● Task description:
Using the entries below, write out the line with "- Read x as", the line with "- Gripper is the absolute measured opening", and every line in between, exactly as each is written.

● Record set:

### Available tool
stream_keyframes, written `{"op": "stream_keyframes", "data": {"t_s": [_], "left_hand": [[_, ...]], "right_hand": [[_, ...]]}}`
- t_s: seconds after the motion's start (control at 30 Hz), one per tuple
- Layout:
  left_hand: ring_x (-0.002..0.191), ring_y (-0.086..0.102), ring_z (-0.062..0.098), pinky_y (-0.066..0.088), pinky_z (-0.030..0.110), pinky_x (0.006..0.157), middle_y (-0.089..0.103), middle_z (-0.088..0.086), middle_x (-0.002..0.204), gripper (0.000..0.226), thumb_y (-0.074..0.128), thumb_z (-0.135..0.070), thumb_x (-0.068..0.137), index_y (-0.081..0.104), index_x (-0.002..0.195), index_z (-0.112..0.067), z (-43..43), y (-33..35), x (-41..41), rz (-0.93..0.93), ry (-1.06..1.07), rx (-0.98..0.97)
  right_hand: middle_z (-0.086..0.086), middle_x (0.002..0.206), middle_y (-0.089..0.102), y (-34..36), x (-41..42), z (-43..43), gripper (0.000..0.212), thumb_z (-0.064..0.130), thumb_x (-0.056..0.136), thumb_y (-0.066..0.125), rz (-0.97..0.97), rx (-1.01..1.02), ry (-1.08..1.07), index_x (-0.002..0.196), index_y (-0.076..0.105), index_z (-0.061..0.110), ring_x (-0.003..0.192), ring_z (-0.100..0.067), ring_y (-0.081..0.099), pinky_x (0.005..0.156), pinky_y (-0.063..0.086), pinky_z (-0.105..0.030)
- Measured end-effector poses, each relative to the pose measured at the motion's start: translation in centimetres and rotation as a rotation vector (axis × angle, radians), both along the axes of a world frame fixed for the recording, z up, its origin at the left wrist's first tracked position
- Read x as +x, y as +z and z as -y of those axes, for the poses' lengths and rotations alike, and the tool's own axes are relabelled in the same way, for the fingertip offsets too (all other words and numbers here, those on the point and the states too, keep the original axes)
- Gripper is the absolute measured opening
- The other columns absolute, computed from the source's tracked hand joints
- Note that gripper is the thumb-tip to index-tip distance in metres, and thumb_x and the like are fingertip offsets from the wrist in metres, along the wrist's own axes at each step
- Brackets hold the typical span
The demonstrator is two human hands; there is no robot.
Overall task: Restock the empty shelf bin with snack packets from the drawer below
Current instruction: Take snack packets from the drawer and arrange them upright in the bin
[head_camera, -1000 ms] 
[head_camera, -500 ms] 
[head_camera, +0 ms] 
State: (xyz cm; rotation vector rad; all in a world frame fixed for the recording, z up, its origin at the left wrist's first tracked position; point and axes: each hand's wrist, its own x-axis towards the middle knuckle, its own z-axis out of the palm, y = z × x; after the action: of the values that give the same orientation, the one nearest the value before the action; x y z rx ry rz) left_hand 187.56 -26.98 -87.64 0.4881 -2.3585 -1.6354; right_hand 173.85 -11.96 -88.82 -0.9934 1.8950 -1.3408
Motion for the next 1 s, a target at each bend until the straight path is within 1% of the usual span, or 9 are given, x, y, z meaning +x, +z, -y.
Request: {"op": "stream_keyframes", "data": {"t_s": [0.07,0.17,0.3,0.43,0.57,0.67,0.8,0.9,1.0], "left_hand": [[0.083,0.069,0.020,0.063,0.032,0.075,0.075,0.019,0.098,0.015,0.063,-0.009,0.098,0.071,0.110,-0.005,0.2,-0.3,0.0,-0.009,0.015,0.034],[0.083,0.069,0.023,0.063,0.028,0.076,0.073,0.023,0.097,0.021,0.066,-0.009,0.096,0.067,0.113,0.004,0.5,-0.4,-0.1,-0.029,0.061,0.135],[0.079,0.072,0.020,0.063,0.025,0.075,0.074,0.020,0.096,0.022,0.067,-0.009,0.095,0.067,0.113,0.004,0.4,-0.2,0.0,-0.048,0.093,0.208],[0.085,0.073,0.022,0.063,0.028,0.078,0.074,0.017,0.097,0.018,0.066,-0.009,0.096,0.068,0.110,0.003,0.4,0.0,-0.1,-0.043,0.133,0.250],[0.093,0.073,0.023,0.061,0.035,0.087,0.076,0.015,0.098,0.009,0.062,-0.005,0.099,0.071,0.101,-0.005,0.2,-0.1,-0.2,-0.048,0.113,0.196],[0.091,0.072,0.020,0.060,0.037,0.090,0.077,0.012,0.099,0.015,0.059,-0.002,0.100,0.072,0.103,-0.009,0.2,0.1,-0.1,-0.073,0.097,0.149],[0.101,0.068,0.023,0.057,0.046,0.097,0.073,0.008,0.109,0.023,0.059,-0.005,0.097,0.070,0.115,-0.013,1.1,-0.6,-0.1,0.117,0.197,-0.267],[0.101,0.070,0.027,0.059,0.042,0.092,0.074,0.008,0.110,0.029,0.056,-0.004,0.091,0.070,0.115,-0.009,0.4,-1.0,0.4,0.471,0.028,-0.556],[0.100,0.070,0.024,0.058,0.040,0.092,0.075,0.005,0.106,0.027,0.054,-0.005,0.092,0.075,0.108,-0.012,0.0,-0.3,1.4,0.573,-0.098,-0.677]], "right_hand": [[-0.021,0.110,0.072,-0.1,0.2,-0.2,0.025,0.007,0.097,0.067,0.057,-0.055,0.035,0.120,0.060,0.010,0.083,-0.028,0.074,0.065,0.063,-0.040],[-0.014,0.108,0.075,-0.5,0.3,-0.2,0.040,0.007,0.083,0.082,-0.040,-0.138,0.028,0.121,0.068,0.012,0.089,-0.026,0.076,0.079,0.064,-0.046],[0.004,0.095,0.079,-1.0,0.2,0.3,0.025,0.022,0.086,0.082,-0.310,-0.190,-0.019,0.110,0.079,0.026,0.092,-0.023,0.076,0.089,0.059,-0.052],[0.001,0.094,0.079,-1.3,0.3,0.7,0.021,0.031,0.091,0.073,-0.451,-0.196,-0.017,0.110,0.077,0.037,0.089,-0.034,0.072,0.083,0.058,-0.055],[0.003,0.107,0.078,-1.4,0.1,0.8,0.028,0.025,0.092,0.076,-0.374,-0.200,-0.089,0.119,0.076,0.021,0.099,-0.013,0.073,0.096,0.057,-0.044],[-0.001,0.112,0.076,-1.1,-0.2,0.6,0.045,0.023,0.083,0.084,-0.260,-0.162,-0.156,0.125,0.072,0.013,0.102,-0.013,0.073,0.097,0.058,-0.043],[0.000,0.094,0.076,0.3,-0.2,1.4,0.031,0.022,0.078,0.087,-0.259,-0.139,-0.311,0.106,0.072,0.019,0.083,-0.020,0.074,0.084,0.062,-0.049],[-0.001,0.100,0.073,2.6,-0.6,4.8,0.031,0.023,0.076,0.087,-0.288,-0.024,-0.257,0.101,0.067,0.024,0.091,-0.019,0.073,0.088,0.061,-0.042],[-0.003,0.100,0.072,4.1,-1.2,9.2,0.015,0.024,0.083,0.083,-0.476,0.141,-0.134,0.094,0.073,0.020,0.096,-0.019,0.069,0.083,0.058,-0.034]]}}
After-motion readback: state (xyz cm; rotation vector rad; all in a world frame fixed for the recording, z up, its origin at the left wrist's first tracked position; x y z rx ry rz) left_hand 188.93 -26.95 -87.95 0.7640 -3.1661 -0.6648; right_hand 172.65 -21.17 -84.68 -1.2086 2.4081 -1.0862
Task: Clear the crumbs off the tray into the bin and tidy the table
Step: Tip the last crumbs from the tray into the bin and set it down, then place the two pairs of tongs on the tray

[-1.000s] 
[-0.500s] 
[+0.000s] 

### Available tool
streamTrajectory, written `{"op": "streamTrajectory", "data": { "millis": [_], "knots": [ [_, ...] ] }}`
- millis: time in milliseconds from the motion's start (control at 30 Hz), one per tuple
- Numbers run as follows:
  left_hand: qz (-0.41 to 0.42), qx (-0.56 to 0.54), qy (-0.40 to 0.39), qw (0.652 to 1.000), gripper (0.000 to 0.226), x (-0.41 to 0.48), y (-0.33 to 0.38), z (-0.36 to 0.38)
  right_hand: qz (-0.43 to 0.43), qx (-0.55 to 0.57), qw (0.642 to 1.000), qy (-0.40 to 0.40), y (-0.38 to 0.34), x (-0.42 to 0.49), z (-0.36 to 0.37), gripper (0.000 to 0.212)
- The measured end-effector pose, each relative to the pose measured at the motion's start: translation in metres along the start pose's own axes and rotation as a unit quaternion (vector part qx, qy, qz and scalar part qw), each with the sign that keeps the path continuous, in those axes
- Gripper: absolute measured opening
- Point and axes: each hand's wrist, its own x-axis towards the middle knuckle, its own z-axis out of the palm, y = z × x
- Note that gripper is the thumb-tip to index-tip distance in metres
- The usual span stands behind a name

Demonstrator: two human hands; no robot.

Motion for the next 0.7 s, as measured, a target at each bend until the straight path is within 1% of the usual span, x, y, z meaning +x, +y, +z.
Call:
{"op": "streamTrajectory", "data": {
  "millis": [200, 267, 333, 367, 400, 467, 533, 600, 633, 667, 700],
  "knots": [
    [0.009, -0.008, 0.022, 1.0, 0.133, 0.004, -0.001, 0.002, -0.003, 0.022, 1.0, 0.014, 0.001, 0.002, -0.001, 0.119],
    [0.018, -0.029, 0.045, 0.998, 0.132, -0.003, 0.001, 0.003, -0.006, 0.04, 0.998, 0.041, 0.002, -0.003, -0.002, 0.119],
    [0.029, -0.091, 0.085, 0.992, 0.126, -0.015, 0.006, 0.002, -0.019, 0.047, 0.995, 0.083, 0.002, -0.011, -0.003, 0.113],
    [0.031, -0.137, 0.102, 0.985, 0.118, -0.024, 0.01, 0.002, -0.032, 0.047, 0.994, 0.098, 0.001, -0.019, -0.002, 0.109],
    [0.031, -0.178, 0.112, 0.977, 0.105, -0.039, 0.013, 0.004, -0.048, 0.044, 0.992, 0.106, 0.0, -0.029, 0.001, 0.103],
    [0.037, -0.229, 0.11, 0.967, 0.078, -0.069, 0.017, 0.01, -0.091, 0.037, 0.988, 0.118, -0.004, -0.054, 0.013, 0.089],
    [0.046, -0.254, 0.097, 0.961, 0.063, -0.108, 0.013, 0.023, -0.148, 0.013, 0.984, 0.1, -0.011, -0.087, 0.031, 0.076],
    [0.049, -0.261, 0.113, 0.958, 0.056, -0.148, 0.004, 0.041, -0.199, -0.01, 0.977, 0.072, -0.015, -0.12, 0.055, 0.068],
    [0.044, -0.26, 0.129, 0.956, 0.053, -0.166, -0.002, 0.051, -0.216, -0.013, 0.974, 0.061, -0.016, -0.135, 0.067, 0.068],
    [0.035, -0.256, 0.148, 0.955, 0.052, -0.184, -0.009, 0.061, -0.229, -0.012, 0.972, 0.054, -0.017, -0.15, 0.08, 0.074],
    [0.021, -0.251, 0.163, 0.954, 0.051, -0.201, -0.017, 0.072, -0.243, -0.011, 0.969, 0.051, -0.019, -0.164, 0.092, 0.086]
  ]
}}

● Solved problem:
- Read x as +x, y as +z and z as -y of those axes, for the poses' lengths and rotations alike, and the tool's own axes are relabelled in the same way, for the fingertip offsets too (all other words and numbers here, those on the point and the states too, keep the original axes)
- Gripper is the absolute measured opening

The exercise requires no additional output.